# Assignment
Repeat everything in the listing exactly, except for the images.

# Source data
--*--
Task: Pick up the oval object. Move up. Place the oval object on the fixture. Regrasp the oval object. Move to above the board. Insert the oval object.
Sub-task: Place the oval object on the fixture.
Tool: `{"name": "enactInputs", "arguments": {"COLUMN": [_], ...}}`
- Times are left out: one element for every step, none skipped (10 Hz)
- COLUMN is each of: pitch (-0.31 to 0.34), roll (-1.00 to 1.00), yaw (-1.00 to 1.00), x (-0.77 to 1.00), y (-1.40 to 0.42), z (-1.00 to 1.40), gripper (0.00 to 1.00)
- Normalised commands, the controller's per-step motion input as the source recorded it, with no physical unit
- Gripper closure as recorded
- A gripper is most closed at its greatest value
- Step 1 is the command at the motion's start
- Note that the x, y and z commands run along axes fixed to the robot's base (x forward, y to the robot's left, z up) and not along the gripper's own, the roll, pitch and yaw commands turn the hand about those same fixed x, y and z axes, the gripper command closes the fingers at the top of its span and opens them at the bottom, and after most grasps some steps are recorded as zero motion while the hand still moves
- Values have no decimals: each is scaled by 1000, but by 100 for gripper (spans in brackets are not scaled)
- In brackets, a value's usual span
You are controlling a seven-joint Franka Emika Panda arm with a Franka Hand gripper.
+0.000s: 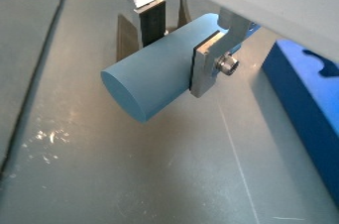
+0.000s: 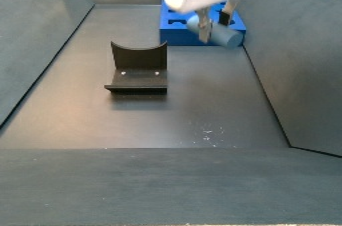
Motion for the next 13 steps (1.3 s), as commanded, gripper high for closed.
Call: {"name": "enactInputs", "arguments": {"pitch": [16, 21, 25, 33, 41, 24, 25, 30, 35, 42, 53, 65, 77], "roll": [-119, -131, -142, -145, -147, 83, 82, 100, 115, 135, 153, 161, 156], "yaw": [14, 6, -6, -12, -23, -1000, -1000, -1000, -1000, -1000, -1000, -1000, -876], "x": [-22, -19, -8, -6, -2, 1000, 1000, 1000, 1000, 1000, 1000, 1000, 1000], "y": [-12, -10, -2, -1, -1, -296, -291, -224, -197, -176, -147, -126, -106], "z": [883, 739, 549, 453, 208, -118, -164, -147, -128, -122, -114, -106, -95], "gripper": [100, 100, 100, 100, 100, 100, 100, 100, 100, 100, 100, 100, 100]}}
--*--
# Exercise answer
Task: Pick up the oval object. Move up. Place the oval object on the fixture. Regrasp the oval object. Move to above the board. Insert the oval object.
Sub-task: Place the oval object on the fixture.
Tool: `{"name": "enactInputs", "arguments": {"COLUMN": [_], ...}}`
- Times are left out: one element for every step, none skipped (10 Hz)
- COLUMN is each of: pitch (-0.31 to 0.34), roll (-1.00 to 1.00), yaw (-1.00 to 1.00), x (-0.77 to 1.00), y (-1.40 to 0.42), z (-1.00 to 1.40), gripper (0.00 to 1.00)
- Normalised commands, the controller's per-step motion input as the source recorded it, with no physical unit
- Gripper closure as recorded
- A gripper is most closed at its greatest value
- Step 1 is the command at the motion's start
- Note that the x, y and z commands run along axes fixed to the robot's base (x forward, y to the robot's left, z up) and not along the gripper's own, the roll, pitch and yaw commands turn the hand about those same fixed x, y and z axes, the gripper command closes the fingers at the top of its span and opens them at the bottom, and after most grasps some steps are recorded as zero motion while the hand still moves
- Values have no decimals: each is scaled by 1000, but by 100 for gripper (spans in brackets are not scaled)
- In brackets, a value's usual span
You are controlling a seven-joint Franka Emika Panda arm with a Franka Hand gripper.
+0.000s: 
+0.000s: 
Motion for the next 13 steps (1.3 s), as commanded, gripper high for closed.
Call: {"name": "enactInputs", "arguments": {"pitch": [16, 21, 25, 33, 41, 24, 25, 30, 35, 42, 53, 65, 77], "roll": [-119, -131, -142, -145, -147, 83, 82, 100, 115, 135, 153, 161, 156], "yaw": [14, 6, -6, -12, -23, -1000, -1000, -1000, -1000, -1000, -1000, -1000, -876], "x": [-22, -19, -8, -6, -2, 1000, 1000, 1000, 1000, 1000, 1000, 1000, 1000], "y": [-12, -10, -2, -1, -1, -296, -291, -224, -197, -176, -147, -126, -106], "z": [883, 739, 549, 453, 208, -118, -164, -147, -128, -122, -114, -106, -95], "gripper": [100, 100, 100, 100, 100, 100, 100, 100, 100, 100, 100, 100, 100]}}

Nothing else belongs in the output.